In the brief, the Justice Department argues that “most applications of a public accommodations statute” are fine and do not raise the First Amendment concerns it discussed in Thursday’s filing. However, reviewing the Supreme Court’s decisions in cases involving a gay contingent seeking to participate in a group’s St. Patrick’s Day parade and a gay man who was rejected as a Boy Scouts leader, Justice Department lawyers argue there is an exception: “Heightened scrutiny [by courts] is appropriate at least where a law both compels the creation … of speech or of a product or performance that is inherently communicative, and compels the creator’s participation in a ceremony or other expressive event.”
One such circumstance, the brief goes on, is baking a wedding cake, and “Colorado cannot satisfy [heightened scrutiny] because it lacks a sufficient state interest to justify that intrusion on ‘the core principle of speaker’s autonomy.'”
Specifically, the Justice Department argues, this is so because, while the Supreme Court has said that “‘eradicating racial discrimination’ in the private sphere is the most ‘compelling’ of interests,” the high court “has not similarly held that classifications based on sexual orientation are subject to strict scrutiny.”
The current case comes to the Supreme Court more than five years after the circumstances leading to the case took place.
In July 2012, Charlie Craig and David Mullins attempted to order a wedding cake from Masterpiece Cakeshop in Lakewood, Colorado, but owner Jack Phillips declined, saying that it would violate his religious beliefs.
While it remains legal in many parts of the US to turn gay couples away from businesses, 21 states ban discrimination in places of public accommodation on the basis of sexual orientation, including Colorado.
“I’ll make you birthday cakes, shower cakes, sell you cookies and brownies, I just don’t make cakes for same-sex weddings,” court records say Phillips told the men.

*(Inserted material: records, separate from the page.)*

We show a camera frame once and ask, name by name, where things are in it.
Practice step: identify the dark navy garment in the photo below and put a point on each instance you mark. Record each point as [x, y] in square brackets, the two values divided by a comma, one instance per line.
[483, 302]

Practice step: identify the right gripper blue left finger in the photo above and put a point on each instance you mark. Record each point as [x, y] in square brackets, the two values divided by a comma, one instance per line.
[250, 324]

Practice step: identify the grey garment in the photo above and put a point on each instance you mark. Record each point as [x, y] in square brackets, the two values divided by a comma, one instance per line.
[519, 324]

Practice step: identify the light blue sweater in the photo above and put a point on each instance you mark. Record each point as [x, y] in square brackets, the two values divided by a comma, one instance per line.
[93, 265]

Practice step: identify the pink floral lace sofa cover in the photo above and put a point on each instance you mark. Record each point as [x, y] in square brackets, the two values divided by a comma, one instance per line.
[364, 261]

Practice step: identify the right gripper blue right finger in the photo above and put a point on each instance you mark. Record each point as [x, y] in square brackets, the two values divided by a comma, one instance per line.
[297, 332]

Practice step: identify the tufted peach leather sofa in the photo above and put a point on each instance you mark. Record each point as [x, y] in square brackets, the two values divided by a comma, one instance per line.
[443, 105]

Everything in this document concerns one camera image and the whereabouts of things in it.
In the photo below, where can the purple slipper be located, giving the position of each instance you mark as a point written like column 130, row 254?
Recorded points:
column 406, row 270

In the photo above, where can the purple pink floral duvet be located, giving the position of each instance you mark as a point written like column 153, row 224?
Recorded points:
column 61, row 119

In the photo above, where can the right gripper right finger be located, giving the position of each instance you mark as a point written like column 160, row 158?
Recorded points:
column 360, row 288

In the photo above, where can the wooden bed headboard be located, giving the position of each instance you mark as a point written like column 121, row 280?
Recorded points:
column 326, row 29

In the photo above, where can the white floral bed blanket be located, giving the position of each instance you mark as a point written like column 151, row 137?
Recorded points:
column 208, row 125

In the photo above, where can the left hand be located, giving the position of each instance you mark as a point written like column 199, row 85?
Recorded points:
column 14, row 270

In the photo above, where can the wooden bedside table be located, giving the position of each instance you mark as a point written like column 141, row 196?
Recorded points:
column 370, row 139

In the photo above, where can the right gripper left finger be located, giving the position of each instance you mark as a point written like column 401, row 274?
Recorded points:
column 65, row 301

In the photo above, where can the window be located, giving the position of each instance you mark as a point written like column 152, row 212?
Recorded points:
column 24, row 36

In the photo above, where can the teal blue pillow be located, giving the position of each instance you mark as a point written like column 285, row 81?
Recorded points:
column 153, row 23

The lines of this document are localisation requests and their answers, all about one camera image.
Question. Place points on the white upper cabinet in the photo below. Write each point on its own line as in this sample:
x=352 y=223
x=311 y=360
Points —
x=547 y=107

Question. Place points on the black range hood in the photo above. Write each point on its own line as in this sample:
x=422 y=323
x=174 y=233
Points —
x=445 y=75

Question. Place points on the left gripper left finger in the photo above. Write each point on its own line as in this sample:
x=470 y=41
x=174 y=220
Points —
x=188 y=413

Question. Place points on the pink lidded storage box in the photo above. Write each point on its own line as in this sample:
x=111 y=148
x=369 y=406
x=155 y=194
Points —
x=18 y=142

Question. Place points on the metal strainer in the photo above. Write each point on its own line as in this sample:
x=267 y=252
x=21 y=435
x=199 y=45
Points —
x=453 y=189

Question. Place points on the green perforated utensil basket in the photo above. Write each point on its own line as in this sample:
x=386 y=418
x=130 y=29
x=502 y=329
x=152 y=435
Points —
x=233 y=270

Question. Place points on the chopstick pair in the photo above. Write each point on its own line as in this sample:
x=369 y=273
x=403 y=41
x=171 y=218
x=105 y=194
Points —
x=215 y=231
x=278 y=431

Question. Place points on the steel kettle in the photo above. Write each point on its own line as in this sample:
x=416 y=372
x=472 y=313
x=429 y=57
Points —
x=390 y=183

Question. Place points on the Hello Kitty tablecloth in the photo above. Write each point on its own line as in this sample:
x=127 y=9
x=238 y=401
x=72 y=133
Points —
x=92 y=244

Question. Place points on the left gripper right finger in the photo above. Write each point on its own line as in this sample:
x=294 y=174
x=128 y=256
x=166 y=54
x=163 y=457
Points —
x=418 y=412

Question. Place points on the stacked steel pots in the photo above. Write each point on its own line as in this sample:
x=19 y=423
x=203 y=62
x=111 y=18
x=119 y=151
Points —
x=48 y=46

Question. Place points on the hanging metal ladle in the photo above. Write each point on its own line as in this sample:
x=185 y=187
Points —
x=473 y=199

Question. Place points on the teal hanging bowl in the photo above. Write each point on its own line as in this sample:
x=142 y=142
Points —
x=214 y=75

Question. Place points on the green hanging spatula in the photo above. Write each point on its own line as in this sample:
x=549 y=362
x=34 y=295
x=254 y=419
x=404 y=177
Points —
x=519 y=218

Represented by the ACLU, the couple filed a complaint with the Colorado Civil Rights Commission, which found in 2014 that the baker ran afoul of a state law banning discrimination on the basis of sexual orientation. A Colorado appeals court upheld that decision, saying that if the baker “wishes to operate as a public accommodation and conduct business within the State of Colorado, [the Colorado Anti-Discrimination Act] prohibits it from picking and choosing customers based on their sexual orientation.”
The court added that the law “does not impose burdens on religious conduct not imposed on secular conduct.”
Colorado’s supreme court declined to take the case, which led to the request for the US Supreme Court to hear the case, which it agreed to do in June.
ACLU deputy director Louise Melling said in a statement on Thursday evening, “This brief was shocking, even for this administration. What the Trump Administration is advocating for is nothing short of a constitutional right to discriminate.”
A Justice Department official told BuzzFeed News the agency chose to file in the case “because the First Amendment protects the right of free expression for all Americans.”
“Although public-accommodations laws serve important purposes, they — like other laws — must yield to the individual freedoms that the First Amendment guarantees,” the official continued in a statement. “That includes the freedom not to create expression for ceremonies that violate one’s religious beliefs.”